→ What is being asked
What is needed is a copy of each line in the listing that contains "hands".

***** Data provided

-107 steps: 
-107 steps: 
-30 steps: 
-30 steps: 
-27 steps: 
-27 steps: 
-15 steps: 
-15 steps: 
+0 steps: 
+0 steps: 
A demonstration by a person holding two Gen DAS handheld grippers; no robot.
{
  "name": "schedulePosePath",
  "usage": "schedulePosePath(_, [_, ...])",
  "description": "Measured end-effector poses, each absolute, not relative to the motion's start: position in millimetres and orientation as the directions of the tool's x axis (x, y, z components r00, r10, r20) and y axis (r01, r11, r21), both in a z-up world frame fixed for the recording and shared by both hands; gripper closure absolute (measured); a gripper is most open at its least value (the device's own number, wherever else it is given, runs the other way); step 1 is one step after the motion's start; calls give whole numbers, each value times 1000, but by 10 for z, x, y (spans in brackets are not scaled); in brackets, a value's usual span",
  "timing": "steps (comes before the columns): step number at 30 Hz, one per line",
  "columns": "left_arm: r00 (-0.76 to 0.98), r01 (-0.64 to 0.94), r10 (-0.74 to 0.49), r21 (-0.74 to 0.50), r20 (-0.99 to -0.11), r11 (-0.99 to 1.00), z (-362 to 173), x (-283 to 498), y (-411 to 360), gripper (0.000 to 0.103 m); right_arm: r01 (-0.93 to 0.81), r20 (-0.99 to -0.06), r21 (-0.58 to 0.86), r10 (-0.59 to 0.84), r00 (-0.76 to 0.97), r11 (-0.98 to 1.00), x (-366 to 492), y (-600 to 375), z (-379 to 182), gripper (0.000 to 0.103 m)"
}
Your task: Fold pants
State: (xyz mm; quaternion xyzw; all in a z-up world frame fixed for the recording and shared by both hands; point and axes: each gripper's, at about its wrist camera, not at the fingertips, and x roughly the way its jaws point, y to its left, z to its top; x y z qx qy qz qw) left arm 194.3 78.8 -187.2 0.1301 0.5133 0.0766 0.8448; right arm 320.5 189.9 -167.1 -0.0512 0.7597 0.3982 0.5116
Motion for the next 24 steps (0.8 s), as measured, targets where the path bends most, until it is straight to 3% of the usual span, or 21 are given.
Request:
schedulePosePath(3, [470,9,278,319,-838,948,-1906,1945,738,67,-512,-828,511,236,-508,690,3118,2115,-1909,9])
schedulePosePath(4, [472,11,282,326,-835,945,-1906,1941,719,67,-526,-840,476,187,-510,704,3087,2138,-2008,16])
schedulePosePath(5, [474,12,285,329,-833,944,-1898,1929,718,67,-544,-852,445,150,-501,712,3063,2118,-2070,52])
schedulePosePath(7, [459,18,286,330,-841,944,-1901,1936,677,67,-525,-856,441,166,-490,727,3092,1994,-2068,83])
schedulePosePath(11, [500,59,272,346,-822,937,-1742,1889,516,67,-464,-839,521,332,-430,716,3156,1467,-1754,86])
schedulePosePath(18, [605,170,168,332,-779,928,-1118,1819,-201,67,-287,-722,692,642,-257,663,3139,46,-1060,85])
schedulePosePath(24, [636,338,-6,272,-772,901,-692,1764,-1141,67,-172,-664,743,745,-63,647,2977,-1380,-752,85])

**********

→ Response
  "description": "Measured end-effector poses, each absolute, not relative to the motion's start: position in millimetres and orientation as the directions of the tool's x axis (x, y, z components r00, r10, r20) and y axis (r01, r11, r21), both in a z-up world frame fixed for the recording and shared by both hands; gripper closure absolute (measured); a gripper is most open at its least value (the device's own number, wherever else it is given, runs the other way); step 1 is one step after the motion's start; calls give whole numbers, each value times 1000, but by 10 for z, x, y (spans in brackets are not scaled); in brackets, a value's usual span",
State: (xyz mm; quaternion xyzw; all in a z-up world frame fixed for the recording and shared by both hands; point and axes: each gripper's, at about its wrist camera, not at the fingertips, and x roughly the way its jaws point, y to its left, z to its top; x y z qx qy qz qw) left arm 194.3 78.8 -187.2 0.1301 0.5133 0.0766 0.8448; right arm 320.5 189.9 -167.1 -0.0512 0.7597 0.3982 0.5116

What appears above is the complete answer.